Exercise objective
The reply must repeat the listing below exactly and carry none of its pictures.

Supplied data
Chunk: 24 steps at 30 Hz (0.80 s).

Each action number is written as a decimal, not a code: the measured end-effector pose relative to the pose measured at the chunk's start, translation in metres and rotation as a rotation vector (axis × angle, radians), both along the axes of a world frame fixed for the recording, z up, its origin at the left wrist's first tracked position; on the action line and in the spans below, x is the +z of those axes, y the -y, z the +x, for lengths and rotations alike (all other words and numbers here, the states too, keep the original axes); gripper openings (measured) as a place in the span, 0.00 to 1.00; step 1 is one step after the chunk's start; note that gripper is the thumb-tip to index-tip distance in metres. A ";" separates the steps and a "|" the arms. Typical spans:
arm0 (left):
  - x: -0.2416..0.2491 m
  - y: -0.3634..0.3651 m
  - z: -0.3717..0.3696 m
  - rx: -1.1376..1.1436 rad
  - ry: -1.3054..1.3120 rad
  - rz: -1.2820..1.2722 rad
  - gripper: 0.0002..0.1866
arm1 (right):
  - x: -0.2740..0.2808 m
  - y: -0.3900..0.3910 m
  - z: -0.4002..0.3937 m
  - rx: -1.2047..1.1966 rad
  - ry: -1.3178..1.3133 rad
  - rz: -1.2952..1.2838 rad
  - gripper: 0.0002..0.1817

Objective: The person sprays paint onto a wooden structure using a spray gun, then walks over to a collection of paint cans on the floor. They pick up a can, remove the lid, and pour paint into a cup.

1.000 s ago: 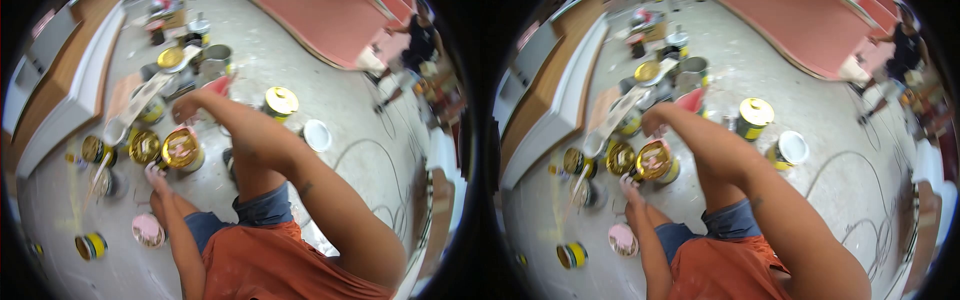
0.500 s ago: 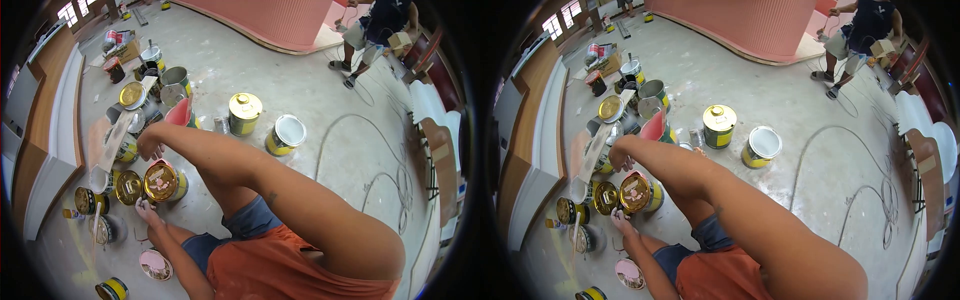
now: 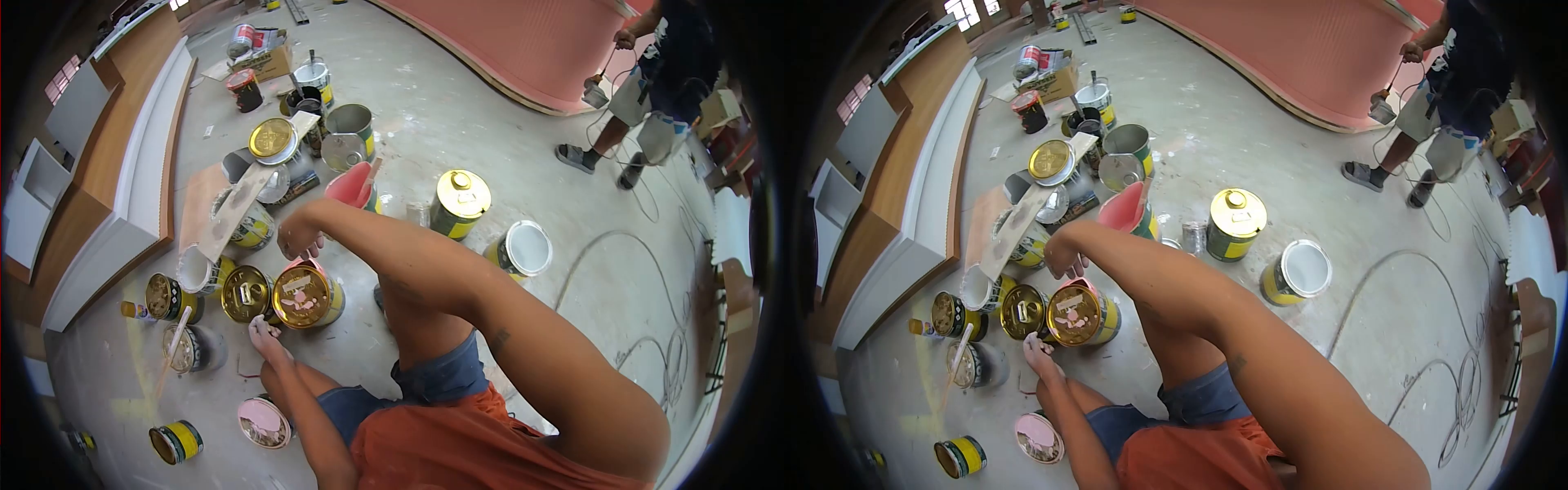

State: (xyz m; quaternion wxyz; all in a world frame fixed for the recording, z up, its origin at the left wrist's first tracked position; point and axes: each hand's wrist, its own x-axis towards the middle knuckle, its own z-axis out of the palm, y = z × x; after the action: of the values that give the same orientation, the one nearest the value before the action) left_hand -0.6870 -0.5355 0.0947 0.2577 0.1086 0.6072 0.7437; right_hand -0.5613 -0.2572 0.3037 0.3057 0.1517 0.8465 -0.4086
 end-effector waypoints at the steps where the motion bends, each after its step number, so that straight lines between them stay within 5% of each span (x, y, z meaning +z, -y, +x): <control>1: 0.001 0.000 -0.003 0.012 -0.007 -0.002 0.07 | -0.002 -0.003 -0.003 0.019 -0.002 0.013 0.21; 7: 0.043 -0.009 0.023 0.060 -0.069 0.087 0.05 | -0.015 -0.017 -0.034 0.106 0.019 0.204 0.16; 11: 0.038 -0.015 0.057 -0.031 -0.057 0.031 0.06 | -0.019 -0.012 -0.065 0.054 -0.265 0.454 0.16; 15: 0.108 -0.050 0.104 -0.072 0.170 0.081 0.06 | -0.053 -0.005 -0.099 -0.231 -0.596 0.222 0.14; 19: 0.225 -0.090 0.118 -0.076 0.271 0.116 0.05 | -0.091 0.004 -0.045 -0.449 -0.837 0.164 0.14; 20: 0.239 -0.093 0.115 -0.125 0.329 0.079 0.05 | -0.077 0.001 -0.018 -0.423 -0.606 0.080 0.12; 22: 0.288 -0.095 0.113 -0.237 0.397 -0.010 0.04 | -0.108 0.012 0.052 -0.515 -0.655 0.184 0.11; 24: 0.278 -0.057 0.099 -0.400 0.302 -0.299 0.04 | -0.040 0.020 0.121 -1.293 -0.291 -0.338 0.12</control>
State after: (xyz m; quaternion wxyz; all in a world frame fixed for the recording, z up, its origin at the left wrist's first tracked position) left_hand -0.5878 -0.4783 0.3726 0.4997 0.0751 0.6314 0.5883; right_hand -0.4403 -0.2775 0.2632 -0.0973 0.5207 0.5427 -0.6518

Task output
Chunk: 24 steps at 30 Hz (0.80 s).

Each action number is written as a decimal, not a code: the measured end-effector pose relative to the pose measured at the chunk's start, translation in metres and rotation as a rotation vector (axis × angle, radians), both along the axes of a world frame fixed for the recording, z up, its origin at the left wrist's first tracked position; on the action line and in the spans below, x is the +z of those axes, y the -y, z the +x, for lengths and rotations alike (all other words and numbers here, the states too, keep the original axes); gripper openings (measured) as a place in the span, 0.00 to 1.00; step 1 is one step after the chunk's start; note that gripper is the thumb-tip to index-tip distance in metres. A ";" separates the steps and a "|" the arms. Typical spans:
arm0 (left):
  - x: -0.2416..0.2491 m
  - y: -0.3634..0.3651 m
  - z: -0.3717..0.3696 m
  - rx: -1.1376..1.1436 rad
  - ry: -1.3054..1.3120 rad
  - rz: -1.2820..1.2722 rad
  - gripper: 0.0002..0.1866
arm1 (right):
  - x: -0.2740..0.2808 m
  - y: -0.3900..0.3910 m
  - z: -0.4002..0.3937 m
  - rx: -1.2047..1.1966 rad
  - ry: -1.3178..1.3133 rad
  - rz: -1.2952..1.2838 rad
  - gripper: 0.0002..0.1817

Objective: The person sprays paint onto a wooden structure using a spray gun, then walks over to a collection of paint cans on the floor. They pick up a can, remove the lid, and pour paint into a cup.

1.000 s ago: 
0.500 s ago: 
now: 

State: (xyz m; quaternion wxyz; all in a world frame fixed for the recording, z up, its origin at the left wrist's first tracked position; point and axes: each hand's wrist, its own x-axis towards the middle knuckle, its own z-axis out of the palm, y = z × x; after the action: of the values that give the same orientation, the one nearest the value before the action) left_hand -0.6870 -0.5355 0.0947 0.2577 0.1086 0.6072 0.7437; right_hand -0.5613 -0.2572 0.3037 0.3057 0.1517 0.8465 -0.4086
 end-effector waypoints at the steps where the motion bends, each after its step number, so that straight lines between them stay within 5% of each span (x, y, z meaning +z, -y, +x): <control>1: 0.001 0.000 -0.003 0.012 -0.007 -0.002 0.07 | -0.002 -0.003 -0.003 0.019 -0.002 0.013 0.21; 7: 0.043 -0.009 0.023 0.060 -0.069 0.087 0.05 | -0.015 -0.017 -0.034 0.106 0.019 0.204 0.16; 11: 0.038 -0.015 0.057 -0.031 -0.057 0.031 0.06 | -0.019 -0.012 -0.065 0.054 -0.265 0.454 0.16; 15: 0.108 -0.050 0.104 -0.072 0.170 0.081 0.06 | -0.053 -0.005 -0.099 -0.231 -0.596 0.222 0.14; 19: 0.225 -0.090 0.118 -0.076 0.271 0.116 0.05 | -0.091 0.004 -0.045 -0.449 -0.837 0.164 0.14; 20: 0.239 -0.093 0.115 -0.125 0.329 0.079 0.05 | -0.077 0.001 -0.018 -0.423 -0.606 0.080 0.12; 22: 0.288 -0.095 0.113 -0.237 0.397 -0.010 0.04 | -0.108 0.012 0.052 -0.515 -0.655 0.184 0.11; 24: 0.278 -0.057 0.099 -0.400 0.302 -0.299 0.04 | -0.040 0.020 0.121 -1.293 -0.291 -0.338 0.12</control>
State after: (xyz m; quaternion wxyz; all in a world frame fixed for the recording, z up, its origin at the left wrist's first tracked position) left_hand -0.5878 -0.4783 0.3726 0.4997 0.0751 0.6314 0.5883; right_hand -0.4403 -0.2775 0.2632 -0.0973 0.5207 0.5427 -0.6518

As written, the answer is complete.